Häufig haben sich nicht nur Lagerbestände mit vertraglichen gebundenen, derzeit aber nicht benötigten Mengen aufgebaut. In einem nennenswerten Umfang gibt es zwischenzeitlich zusätzlich freie Laubindustrieholz-Mengen.
Die Laubindustrieholz-Lieferungen in die Holzwerkstoff-Industrie stocken wegen des nach wie vor ausreichenden Nadelindustrieholz-Angebots. Vor allem Forstbetriebe rechnen aber damit, dass sich der Einsatz von Laubholz in den kommenden Jahren infolge des Nadelholzmangels erhöhen wird.

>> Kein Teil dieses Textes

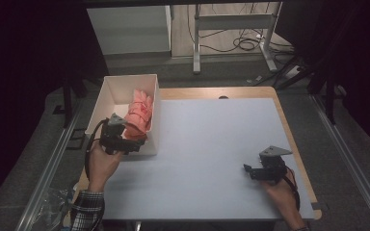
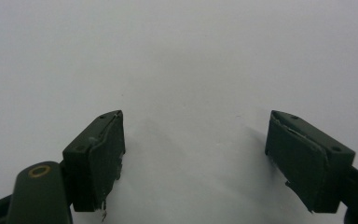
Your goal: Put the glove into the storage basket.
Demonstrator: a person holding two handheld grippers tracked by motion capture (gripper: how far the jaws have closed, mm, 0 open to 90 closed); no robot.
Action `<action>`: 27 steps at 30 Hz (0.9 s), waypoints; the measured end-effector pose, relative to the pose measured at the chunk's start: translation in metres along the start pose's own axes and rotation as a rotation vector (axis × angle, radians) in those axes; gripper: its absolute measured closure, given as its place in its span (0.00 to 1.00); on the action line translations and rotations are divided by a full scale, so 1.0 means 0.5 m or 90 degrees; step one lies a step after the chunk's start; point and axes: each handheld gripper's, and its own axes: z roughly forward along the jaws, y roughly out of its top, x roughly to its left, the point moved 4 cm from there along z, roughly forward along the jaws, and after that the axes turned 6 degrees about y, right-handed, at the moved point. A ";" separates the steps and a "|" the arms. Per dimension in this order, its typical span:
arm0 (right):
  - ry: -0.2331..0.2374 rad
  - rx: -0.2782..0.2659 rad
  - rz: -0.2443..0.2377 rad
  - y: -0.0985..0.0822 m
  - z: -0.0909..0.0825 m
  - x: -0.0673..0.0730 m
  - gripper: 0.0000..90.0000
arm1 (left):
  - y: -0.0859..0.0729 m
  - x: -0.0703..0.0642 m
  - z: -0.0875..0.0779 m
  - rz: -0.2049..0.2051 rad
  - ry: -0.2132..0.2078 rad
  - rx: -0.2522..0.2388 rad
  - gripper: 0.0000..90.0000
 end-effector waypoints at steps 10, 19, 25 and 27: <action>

Ein kurzfristig steigender Einkauf von Laubindustrieholz durch Holzwerkstoff-Hersteller wird seit einigen Monate auch durch die von UPM-Kymmene verhindert. Die von UPM für die Bioraffinerie in Leuna/DE beschafften Mengen werden nach wie vor an die Plattenindustrie weiterverkauft. Dort reduziert sich folglich das Interesse an von Forstbetrieben oftmals noch hochpreisig angebotenen Mengen. Hinzu kommen Produktionsrücknahmen in den für den Laubindustrieholz-Verkauf relevanten MDF-Werken und der saisonübliche Rückgang von Energieholzlieferungen. Dies gilt sowohl für den Inlandsverkauf als auch für den Export nach Skandinavien, darunter vor allem Heiz- und Kraftwerke in Dänemark und Schweden.